[Start of Attachment]

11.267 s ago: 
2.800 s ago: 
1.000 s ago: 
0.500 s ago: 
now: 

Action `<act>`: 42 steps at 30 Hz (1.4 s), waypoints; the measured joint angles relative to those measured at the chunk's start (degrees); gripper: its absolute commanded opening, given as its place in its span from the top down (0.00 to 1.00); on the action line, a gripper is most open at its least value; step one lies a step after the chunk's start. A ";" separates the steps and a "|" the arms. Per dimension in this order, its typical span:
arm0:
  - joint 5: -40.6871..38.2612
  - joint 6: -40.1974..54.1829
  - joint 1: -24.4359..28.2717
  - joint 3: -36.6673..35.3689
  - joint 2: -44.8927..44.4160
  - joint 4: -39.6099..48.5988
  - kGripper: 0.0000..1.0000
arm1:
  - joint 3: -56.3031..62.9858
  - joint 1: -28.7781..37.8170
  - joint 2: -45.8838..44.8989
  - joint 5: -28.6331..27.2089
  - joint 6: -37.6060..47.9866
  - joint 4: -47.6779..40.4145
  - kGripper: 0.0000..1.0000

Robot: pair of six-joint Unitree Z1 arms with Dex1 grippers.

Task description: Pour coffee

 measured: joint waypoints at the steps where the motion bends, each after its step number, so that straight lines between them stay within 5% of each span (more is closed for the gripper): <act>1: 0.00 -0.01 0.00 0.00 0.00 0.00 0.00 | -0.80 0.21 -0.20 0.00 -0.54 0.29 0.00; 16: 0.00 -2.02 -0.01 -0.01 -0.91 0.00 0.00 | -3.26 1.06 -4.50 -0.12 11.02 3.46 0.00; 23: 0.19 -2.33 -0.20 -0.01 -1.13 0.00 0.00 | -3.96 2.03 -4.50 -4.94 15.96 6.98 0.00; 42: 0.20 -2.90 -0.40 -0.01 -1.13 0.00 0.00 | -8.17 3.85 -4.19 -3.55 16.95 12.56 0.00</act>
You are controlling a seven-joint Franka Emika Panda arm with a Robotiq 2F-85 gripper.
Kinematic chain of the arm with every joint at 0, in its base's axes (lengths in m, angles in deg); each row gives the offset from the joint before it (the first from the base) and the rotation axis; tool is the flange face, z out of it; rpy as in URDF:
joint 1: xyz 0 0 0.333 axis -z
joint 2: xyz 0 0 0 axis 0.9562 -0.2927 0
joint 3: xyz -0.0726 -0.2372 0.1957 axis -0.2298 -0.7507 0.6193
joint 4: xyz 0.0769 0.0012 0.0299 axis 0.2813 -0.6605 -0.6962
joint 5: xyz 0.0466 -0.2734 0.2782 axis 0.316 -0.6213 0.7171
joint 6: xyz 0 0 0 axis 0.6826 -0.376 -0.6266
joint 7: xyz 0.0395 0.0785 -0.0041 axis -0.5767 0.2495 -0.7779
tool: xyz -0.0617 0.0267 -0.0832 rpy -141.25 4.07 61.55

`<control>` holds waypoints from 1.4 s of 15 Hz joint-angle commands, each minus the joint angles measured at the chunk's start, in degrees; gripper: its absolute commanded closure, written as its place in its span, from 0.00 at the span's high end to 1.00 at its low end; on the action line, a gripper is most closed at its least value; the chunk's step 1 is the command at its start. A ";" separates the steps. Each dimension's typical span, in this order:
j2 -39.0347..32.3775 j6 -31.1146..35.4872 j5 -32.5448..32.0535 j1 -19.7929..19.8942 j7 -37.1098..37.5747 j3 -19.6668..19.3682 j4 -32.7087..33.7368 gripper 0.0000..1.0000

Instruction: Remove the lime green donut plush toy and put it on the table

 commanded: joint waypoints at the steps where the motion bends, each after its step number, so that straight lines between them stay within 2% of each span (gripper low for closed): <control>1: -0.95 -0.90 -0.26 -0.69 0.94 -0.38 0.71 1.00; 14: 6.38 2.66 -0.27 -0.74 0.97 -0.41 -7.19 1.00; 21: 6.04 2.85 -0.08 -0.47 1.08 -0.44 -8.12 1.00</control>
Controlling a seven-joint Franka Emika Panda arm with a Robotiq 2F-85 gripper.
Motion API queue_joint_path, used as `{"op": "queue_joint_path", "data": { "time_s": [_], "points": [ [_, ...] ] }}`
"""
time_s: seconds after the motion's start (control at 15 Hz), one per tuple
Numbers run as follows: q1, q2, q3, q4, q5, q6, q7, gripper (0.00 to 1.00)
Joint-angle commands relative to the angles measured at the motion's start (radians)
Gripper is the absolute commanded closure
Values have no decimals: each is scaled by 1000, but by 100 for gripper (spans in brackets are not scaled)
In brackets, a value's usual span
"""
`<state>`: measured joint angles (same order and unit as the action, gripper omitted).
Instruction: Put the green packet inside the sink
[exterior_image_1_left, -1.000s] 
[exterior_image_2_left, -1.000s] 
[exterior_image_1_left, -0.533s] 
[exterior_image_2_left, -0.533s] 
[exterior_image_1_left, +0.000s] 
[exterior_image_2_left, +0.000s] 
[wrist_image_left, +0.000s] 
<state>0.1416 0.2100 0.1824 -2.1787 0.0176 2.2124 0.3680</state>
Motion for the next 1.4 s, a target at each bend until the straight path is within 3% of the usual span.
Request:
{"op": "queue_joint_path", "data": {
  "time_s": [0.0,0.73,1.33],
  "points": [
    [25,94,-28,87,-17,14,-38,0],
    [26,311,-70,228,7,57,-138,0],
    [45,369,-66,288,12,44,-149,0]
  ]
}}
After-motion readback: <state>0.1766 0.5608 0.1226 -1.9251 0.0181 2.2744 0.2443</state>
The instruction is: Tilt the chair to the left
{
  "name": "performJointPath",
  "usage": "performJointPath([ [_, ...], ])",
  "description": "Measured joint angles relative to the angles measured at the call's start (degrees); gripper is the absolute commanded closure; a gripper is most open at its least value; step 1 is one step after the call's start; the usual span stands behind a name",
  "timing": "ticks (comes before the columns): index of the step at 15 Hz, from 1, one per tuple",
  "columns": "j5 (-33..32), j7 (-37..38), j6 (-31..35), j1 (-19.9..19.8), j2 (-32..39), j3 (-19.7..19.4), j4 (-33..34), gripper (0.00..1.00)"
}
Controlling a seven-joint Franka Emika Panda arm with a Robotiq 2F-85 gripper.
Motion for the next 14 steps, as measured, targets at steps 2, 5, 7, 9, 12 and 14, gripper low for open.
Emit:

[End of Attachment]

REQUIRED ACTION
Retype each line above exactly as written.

RESPONSE TO THIS EXERCISE
11.267 s ago: 
2.800 s ago: 
1.000 s ago: 
0.500 s ago: 
now: 

Action `<act>`: 42 steps at 30 Hz (1.4 s), waypoints; the measured joint angles relative to those measured at the chunk's start (degrees); gripper: its absolute commanded opening, given as its place in its span from the top down (0.00 to 1.00); on the action line, a gripper is most open at its least value; step one lies a step after the chunk's start. A ";" separates the steps and a "|" the arms. Per dimension in this order, its typical span:
arm0:
  - joint 5: -40.6871..38.2612
  - joint 6: -40.1974..54.1829
  - joint 1: -24.4359..28.2717
  - joint 3: -36.6673..35.3689
  - joint 2: -44.8927..44.4160
  - joint 4: -39.6099..48.5988
  - kGripper: 0.0000..1.0000
arm1:
  - joint 3: -56.3031..62.9858
  - joint 1: -28.7781..37.8170
  - joint 2: -45.8838..44.8989
  - joint 5: -28.6331..27.2089
  - joint 6: -37.6060..47.9866
  - joint 4: -47.6779..40.4145
  - kGripper: 0.0000..1.0000

Robot: pair of six-joint Unitree Z1 arms with Dex1 grippers.

Task description: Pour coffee

 measured: joint waypoints at the steps where the motion bends, each after its step number, so that straight lines between them stay within 5% of each span (more is closed for the gripper): <act>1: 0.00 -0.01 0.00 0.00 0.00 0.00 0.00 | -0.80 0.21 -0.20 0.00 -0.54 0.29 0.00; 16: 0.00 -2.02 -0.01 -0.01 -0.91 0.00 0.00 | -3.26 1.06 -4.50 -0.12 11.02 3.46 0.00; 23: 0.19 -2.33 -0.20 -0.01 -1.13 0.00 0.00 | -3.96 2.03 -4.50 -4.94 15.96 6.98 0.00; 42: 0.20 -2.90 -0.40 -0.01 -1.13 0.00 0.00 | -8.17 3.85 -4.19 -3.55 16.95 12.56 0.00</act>
You are controlling a seven-joint Franka Emika Panda arm with a Robotiq 2F-85 gripper.
Kinematic chain of the arm with every joint at 0, in its base's axes (lengths in m, angles in deg); each row gives the offset from the joint before it (the first from the base) and the rotation axis; tool is the flange face, z out of it; rpy as in URDF:
joint 1: xyz 0 0 0.333 axis -z
joint 2: xyz 0 0 0 axis 0.9562 -0.2927 0
joint 3: xyz -0.0726 -0.2372 0.1957 axis -0.2298 -0.7507 0.6193
joint 4: xyz 0.0769 0.0012 0.0299 axis 0.2813 -0.6605 -0.6962
joint 5: xyz 0.0466 -0.2734 0.2782 axis 0.316 -0.6213 0.7171
joint 6: xyz 0 0 0 axis 0.6826 -0.376 -0.6266
joint 7: xyz 0.0395 0.0785 -0.0041 axis -0.5767 0.2495 -0.7779
tool: xyz -0.0617 0.0267 -0.0832 rpy -141.25 4.07 61.55

`<control>` holds waypoints from 1.4 s of 15 Hz joint-angle commands, each minus the joint angles measured at the chunk's start, in degrees; gripper: its absolute commanded closure, written as its place in its span, from 0.00 at the span's high end to 1.00 at its low end; on the action line, a gripper is most closed at its least value; the chunk's step 1 is the command at its start. A ";" separates the steps. Each dimension's typical span, in this order:
j2 -39.0347..32.3775 j6 -31.1146..35.4872 j5 -32.5448..32.0535 j1 -19.7929..19.8942 j7 -37.1098..37.5747 j3 -19.6668..19.3682 j4 -32.7087..33.7368 gripper 0.0000..1.0000

Instruction: Remove the lime green donut plush toy and put it on the table

 commanded: joint waypoints at the steps where the motion bends, each after its step number, so that straight lines between them stay within 2% of each span (gripper low for closed): <control>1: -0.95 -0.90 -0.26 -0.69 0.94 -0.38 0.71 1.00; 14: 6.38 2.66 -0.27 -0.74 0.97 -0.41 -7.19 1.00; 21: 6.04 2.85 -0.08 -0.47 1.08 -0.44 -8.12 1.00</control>
Controlling a seven-joint Franka Emika Panda arm with a Robotiq 2F-85 gripper.
Motion API queue_joint_path, used as `{"op": "queue_joint_path", "data": { "time_s": [_], "points": [ [_, ...] ] }}`
"""
time_s: seconds after the motion's start (control at 15 Hz), one per tuple
Numbers run as follows: q1, q2, q3, q4, q5, q6, q7, gripper (0.00 to 1.00)
Joint-angle commands relative to the angles measured at the motion's start (radians)
Gripper is the absolute commanded closure
Values have no decimals: each is scaled by 1000, but by 100 for gripper (spans in brackets are not scaled)
In brackets, a value's usual span
"""
`<state>`: measured joint angles (same order and unit as the action, gripper omitted).
Instruction: Put the green packet inside the sink
[exterior_image_1_left, -1.000s] 
[exterior_image_2_left, -1.000s] 
[exterior_image_1_left, -0.533s] 
[exterior_image_2_left, -0.533s] 
[exterior_image_1_left, +0.000s] 
[exterior_image_2_left, +0.000s] 
[wrist_image_left, +0.000s] 
<state>0.1416 0.2100 0.1824 -2.1787 0.0176 2.2124 0.3680</state>
Motion for the next 1.4 s, a target at each bend until the straight path is within 3% of the usual span.
Request:
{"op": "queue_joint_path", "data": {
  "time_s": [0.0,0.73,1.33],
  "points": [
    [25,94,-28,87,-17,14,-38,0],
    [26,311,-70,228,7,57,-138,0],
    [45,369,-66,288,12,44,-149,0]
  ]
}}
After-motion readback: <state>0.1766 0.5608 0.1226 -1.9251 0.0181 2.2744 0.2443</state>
The instruction is: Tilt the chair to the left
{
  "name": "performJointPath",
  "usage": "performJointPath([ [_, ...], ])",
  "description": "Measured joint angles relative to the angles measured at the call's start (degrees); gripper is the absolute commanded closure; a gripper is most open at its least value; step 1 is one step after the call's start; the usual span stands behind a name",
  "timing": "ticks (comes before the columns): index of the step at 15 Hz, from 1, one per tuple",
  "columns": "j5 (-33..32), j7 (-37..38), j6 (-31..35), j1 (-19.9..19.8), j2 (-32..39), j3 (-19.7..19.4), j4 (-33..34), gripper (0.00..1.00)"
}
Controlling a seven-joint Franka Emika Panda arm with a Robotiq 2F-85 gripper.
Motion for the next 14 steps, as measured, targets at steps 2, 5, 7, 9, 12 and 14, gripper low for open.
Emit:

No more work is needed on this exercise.